This section provides a list of guidelines for working with concatenations, stripes, mirrors, RAID5 metadevices, state database replicas, and file systems constructed on metadevices.
A concatenated metadevice uses less CPU time than striping.
Concatenation works well for small random I/O.
Avoid using physical disks with different disk geometries.
Disk geometry refers to how sectors and tracks are organized for each cylinder in a disk drive. The UFS organizes itself to use disk geometry efficiently. If slices in a concatenated metadevice have different disk geometries, DiskSuite uses the geometry of the first slice. This fact may decrease the UFS file system efficiency.
Disk geometry differences do not matter with disks that use Zone Bit Recording (ZBR), because the amount of data on any given cylinder varies with the distance from the spindle. Most disks now use ZBR.
When constructing a concatenation, distribute slices across different controllers and busses. Cross-controller and cross-bus slice distribution can help balance the overall I/O load.
Set the stripe's interlace value correctly.
The more physical disks in a striped metadevice, the greater the I/O performance. (The MTBF, however, will be reduced, so consider mirroring striped metadevices.)
Don't mix differently sized slices in the striped metadevice. A striped metadevice's size is limited by its smallest slice.

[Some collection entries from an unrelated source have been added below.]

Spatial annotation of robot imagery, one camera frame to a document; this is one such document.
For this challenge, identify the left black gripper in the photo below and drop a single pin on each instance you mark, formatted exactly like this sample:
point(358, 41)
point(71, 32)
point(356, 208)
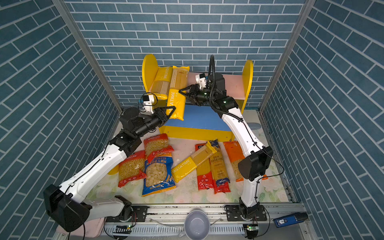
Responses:
point(159, 116)

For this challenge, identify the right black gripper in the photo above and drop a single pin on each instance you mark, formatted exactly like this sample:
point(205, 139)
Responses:
point(194, 94)

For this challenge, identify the yellow spaghetti bag long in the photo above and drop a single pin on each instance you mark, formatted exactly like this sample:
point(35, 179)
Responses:
point(179, 81)

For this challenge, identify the blue-top Moli pasta bag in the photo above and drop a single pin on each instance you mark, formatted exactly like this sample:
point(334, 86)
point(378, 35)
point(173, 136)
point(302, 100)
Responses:
point(218, 167)

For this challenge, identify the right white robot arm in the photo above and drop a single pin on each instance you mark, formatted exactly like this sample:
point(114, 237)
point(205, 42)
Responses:
point(249, 200)

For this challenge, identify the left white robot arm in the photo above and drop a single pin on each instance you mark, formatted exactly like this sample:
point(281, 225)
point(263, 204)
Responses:
point(66, 203)

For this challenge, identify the yellow shelf unit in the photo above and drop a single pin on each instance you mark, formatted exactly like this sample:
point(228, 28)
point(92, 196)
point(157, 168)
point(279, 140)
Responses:
point(202, 123)

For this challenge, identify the blue shell pasta bag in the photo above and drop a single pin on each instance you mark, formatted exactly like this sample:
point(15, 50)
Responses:
point(158, 170)

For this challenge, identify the orange pasta bag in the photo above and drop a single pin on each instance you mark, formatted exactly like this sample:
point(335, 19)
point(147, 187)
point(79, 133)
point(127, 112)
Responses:
point(234, 159)

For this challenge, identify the red macaroni bag upper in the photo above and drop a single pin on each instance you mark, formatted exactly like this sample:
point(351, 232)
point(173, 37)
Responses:
point(156, 143)

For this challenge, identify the red macaroni bag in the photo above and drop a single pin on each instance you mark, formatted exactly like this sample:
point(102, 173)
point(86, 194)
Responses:
point(156, 143)
point(132, 168)

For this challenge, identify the red macaroni bag lower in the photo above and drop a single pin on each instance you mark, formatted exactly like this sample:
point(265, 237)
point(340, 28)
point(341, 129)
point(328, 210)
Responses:
point(132, 168)

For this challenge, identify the grey oval case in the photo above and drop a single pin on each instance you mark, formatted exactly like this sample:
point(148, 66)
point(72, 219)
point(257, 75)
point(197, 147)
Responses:
point(254, 126)

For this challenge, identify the red spaghetti bag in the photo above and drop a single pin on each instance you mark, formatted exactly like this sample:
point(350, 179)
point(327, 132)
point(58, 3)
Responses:
point(204, 174)
point(221, 188)

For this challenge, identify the yellow pen cup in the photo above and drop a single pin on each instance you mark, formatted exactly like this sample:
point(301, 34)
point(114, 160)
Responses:
point(114, 170)

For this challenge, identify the grey bowl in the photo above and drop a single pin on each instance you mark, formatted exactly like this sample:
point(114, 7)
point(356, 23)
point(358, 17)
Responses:
point(196, 226)

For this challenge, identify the pink tray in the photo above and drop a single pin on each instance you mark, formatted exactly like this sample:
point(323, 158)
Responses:
point(93, 229)

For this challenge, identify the blue handheld device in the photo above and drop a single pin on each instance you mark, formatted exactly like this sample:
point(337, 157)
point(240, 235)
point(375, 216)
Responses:
point(289, 220)

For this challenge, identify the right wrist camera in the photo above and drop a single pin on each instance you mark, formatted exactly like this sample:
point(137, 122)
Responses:
point(201, 80)

Avoid using physical disks with different disk geometries.
Distribute the striped metadevice across different controllers and busses.
Striping cannot be used to encapsulate existing file systems.

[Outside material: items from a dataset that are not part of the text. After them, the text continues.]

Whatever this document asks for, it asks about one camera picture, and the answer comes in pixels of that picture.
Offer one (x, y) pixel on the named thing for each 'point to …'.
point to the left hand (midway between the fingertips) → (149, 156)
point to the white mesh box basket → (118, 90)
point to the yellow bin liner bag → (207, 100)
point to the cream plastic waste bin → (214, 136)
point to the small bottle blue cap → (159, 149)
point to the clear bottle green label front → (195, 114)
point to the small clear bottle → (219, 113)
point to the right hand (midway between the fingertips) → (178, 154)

Striping performs well for large sequential I/O and for random I/O distributions.
Striping uses more CPU cycles than concatenation. However, it is usually worth it.
Striping does not provide any redundancy of data.
Mirroring may improve read performance; write performance is always degraded.
Mirroring improves read performance only in threaded or asynchronous I/O situations; if there is just a single thread reading from the metadevice, performance will not improve.
Mirroring degrades write performance by about 15-50 percent, because two copies of the data must be written to disk to complete a single logical write. If an application is write intensive, mirroring will degrade overall performance. However, the write degradation with mirroring is substantially less than the typical RAID5 write penalty (which can be as much as 70 percent). Refer to Figure 7-1.
Note that the UNIX operating system implements a file system cache. Since read requests frequently can be satisfied from this cache, the read/write ratio for physical I/O through the file system can be significantly biased toward writing.
For example, an application I/O mix might be 80 percent reads and 20 percent writes. But, if many read requests can be satisfied from the file system cache, the physical I/O mix might be quite different--perhaps only 60 percent reads and 40 percent writes. In fact, if there is a large amount of memory to be used as a buffer cache, the physical I/O mix can even go the other direction: 80 percent reads and 20 percent writes might turn out to be 40 percent reads and 60 percent writes.
RAID5 can withstand only a single device failure.
A mirrored metadevice can withstand multiple device failures in some cases (for example, if the multiple failed devices are all on the same submirror). A RAID5 metadevice can only withstand a single device failure. Striped and concatenated metadevices cannot withstand any device failures.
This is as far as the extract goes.